#### [Requirement]
Retype every record that follows, character for character.

#### [Information shown]

----

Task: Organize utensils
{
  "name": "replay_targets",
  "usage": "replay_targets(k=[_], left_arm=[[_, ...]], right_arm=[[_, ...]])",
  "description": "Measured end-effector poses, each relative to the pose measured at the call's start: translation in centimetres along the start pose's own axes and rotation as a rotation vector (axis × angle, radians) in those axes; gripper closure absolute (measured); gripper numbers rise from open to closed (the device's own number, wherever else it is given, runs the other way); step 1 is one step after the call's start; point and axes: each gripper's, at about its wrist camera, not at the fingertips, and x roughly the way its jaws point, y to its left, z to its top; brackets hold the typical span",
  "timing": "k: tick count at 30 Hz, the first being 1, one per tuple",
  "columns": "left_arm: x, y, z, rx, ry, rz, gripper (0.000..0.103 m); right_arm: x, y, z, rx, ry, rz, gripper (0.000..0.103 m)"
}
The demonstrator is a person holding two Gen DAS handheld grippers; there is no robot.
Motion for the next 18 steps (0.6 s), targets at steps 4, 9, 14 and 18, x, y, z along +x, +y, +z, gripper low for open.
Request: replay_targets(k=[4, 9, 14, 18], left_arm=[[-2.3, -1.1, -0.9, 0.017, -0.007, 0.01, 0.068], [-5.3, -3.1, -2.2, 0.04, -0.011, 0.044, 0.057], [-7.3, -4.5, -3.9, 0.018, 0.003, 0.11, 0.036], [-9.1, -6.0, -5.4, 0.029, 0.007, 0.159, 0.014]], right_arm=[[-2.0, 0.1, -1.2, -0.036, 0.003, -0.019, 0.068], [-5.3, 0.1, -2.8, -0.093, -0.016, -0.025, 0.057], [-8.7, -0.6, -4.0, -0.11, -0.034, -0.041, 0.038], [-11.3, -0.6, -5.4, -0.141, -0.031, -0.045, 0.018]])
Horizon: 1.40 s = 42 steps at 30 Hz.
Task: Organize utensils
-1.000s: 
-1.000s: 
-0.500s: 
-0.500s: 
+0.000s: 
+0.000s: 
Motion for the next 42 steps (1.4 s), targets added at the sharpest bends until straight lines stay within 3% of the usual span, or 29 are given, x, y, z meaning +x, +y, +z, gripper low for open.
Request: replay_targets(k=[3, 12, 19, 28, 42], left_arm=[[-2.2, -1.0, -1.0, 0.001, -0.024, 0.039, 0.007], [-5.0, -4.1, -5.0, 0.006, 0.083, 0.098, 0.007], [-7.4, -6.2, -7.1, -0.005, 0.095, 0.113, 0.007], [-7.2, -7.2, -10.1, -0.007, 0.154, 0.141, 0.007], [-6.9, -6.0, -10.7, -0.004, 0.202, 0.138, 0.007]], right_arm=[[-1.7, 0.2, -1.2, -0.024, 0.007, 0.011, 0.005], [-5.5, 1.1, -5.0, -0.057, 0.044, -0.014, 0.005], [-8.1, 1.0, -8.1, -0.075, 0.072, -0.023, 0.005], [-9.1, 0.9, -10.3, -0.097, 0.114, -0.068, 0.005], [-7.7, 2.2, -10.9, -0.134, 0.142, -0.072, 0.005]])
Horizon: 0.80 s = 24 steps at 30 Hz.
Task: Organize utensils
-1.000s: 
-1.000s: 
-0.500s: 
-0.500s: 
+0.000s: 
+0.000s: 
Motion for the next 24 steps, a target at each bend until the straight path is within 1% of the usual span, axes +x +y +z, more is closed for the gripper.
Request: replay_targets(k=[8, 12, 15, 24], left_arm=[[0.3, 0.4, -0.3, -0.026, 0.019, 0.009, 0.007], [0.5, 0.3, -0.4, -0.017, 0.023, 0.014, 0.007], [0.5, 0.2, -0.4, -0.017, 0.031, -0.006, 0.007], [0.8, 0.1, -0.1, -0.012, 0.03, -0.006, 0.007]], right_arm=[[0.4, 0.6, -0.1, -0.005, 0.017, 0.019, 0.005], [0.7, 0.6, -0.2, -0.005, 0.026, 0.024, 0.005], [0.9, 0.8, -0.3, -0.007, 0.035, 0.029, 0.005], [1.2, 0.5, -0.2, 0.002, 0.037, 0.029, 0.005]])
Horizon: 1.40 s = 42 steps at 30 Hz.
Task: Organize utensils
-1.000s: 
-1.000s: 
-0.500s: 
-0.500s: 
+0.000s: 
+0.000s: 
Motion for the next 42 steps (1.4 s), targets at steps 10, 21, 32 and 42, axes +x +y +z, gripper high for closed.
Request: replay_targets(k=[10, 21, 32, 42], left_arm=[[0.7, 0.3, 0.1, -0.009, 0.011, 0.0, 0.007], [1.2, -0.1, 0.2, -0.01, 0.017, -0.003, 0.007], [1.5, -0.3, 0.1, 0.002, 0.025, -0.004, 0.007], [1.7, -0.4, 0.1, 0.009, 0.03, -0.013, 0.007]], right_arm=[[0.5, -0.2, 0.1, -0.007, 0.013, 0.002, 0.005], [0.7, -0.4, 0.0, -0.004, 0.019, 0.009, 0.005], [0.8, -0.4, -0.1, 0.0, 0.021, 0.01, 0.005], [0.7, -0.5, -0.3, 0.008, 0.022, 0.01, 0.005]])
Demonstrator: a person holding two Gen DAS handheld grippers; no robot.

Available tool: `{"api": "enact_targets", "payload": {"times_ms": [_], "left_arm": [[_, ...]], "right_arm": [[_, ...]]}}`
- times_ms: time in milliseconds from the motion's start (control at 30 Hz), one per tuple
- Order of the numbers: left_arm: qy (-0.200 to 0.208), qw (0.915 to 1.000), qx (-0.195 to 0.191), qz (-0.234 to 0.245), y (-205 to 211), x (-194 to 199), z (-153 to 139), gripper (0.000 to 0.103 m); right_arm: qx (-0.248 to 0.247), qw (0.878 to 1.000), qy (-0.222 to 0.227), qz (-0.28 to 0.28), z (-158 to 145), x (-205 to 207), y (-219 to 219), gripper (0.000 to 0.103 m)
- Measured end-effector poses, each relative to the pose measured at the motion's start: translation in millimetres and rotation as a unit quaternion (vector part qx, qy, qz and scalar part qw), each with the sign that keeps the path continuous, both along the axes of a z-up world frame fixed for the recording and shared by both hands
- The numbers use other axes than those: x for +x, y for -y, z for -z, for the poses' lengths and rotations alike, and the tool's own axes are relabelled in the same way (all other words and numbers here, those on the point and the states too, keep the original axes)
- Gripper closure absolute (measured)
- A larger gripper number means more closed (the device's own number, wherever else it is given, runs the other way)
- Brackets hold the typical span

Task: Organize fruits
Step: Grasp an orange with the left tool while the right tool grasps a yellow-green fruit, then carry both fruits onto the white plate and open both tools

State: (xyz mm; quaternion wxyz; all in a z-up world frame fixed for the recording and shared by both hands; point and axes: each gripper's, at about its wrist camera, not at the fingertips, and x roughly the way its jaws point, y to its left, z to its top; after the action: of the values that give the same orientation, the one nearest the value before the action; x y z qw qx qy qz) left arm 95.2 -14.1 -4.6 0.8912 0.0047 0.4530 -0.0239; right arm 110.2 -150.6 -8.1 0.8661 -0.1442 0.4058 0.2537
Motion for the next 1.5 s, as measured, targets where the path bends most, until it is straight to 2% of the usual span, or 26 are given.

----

#### [Answer below]
Task: Organize utensils
{
  "name": "replay_targets",
  "usage": "replay_targets(k=[_], left_arm=[[_, ...]], right_arm=[[_, ...]])",
  "description": "Measured end-effector poses, each relative to the pose measured at the call's start: translation in centimetres along the start pose's own axes and rotation as a rotation vector (axis × angle, radians) in those axes; gripper closure absolute (measured); gripper numbers rise from open to closed (the device's own number, wherever else it is given, runs the other way); step 1 is one step after the call's start; point and axes: each gripper's, at about its wrist camera, not at the fingertips, and x roughly the way its jaws point, y to its left, z to its top; brackets hold the typical span",
  "timing": "k: tick count at 30 Hz, the first being 1, one per tuple",
  "columns": "left_arm: x, y, z, rx, ry, rz, gripper (0.000..0.103 m); right_arm: x, y, z, rx, ry, rz, gripper (0.000..0.103 m)"
}
The demonstrator is a person holding two Gen DAS handheld grippers; there is no robot.
Motion for the next 18 steps (0.6 s), targets at steps 4, 9, 14 and 18, x, y, z along +x, +y, +z, gripper low for open.
Request: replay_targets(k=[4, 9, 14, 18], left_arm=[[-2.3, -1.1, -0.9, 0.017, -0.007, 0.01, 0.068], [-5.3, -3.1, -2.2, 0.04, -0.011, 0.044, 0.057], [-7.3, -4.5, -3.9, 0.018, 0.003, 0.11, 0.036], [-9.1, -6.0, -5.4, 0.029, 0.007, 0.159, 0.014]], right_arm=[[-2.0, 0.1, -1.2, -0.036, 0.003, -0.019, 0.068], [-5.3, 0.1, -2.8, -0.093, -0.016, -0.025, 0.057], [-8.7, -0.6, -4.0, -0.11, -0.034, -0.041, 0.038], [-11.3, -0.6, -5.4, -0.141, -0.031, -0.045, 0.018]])
Horizon: 1.40 s = 42 steps at 30 Hz.
Task: Organize utensils
-1.000s: 
-1.000s: 
-0.500s: 
-0.500s: 
+0.000s: 
+0.000s: 
Motion for the next 42 steps (1.4 s), targets added at the sharpest bends until straight lines stay within 3% of the usual span, or 29 are given, x, y, z meaning +x, +y, +z, gripper low for open.
Request: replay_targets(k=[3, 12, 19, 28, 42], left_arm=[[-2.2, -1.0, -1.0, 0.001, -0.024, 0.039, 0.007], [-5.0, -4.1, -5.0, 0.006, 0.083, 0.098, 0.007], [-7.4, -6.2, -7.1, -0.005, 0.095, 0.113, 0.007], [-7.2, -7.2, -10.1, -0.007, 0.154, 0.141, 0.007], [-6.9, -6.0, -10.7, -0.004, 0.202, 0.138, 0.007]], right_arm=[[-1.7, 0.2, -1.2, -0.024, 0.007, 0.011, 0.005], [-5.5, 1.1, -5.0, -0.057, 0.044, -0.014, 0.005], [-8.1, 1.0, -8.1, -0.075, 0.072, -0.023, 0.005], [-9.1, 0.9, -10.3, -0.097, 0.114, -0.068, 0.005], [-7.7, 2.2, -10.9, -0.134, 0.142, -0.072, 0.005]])
Horizon: 0.80 s = 24 steps at 30 Hz.
Task: Organize utensils
-1.000s: 
-1.000s: 
-0.500s: 
-0.500s: 
+0.000s: 
+0.000s: 
Motion for the next 24 steps, a target at each bend until the straight path is within 1% of the usual span, axes +x +y +z, more is closed for the gripper.
Request: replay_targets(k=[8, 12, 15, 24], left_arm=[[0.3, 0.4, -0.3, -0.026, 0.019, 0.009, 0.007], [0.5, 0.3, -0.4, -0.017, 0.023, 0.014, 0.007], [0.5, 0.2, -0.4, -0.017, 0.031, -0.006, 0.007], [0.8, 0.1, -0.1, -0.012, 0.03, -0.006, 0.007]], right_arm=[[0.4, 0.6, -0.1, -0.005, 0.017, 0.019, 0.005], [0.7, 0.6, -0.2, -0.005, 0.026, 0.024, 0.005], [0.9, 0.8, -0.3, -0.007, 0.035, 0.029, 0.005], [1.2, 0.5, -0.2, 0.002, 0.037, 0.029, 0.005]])
Horizon: 1.40 s = 42 steps at 30 Hz.
Task: Organize utensils
-1.000s: 
-1.000s: 
-0.500s: 
-0.500s: 
+0.000s: 
+0.000s: 
Motion for the next 42 steps (1.4 s), targets at steps 10, 21, 32 and 42, axes +x +y +z, gripper high for closed.
Request: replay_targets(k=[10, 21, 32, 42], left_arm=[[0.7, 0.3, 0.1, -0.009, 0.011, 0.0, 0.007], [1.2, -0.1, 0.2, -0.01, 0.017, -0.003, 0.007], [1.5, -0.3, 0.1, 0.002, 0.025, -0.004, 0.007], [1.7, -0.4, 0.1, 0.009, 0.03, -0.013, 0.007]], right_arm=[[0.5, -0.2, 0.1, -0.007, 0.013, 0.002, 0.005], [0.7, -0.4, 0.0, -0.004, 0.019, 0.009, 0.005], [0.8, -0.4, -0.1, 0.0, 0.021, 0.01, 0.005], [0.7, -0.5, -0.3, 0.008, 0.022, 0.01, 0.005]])
Demonstrator: a person holding two Gen DAS handheld grippers; no robot.

Available tool: `{"api": "enact_targets", "payload": {"times_ms": [_], "left_arm": [[_, ...]], "right_arm": [[_, ...]]}}`
- times_ms: time in milliseconds from the motion's start (control at 30 Hz), one per tuple
- Order of the numbers: left_arm: qy (-0.200 to 0.208), qw (0.915 to 1.000), qx (-0.195 to 0.191), qz (-0.234 to 0.245), y (-205 to 211), x (-194 to 199), z (-153 to 139), gripper (0.000 to 0.103 m); right_arm: qx (-0.248 to 0.247), qw (0.878 to 1.000), qy (-0.222 to 0.227), qz (-0.28 to 0.28), z (-158 to 145), x (-205 to 207), y (-219 to 219), gripper (0.000 to 0.103 m)
- Measured end-effector poses, each relative to the pose measured at the motion's start: translation in millimetres and rotation as a unit quaternion (vector part qx, qy, qz and scalar part qw), each with the sign that keeps the path continuous, both along the axes of a z-up world frame fixed for the recording and shared by both hands
- The numbers use other axes than those: x for +x, y for -y, z for -z, for the poses' lengths and rotations alike, and the tool's own axes are relabelled in the same way (all other words and numbers here, those on the point and the states too, keep the original axes)
- Gripper closure absolute (measured)
- A larger gripper number means more closed (the device's own number, wherever else it is given, runs the other way)
- Brackets hold the typical span

Task: Organize fruits
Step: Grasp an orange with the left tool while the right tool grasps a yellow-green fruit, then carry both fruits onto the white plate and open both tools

State: (xyz mm; quaternion wxyz; all in a z-up world frame fixed for the recording and shared by both hands; point and axes: each gripper's, at about its wrist camera, not at the fingertips, and x roughly the way its jaws point, y to its left, z to its top; after the action: of the values that give the same orientation, the one nearest the value before the action; x y z qw qx qy qz) left arm 95.2 -14.1 -4.6 0.8912 0.0047 0.4530 -0.0239; right arm 110.2 -150.6 -8.1 0.8661 -0.1442 0.4058 0.2537
Motion for the next 1.5 s, as measured, targets where the path bends most, until it is straight to 2% of the usual span, or 26 are given.

For this exercise, nothing further remains.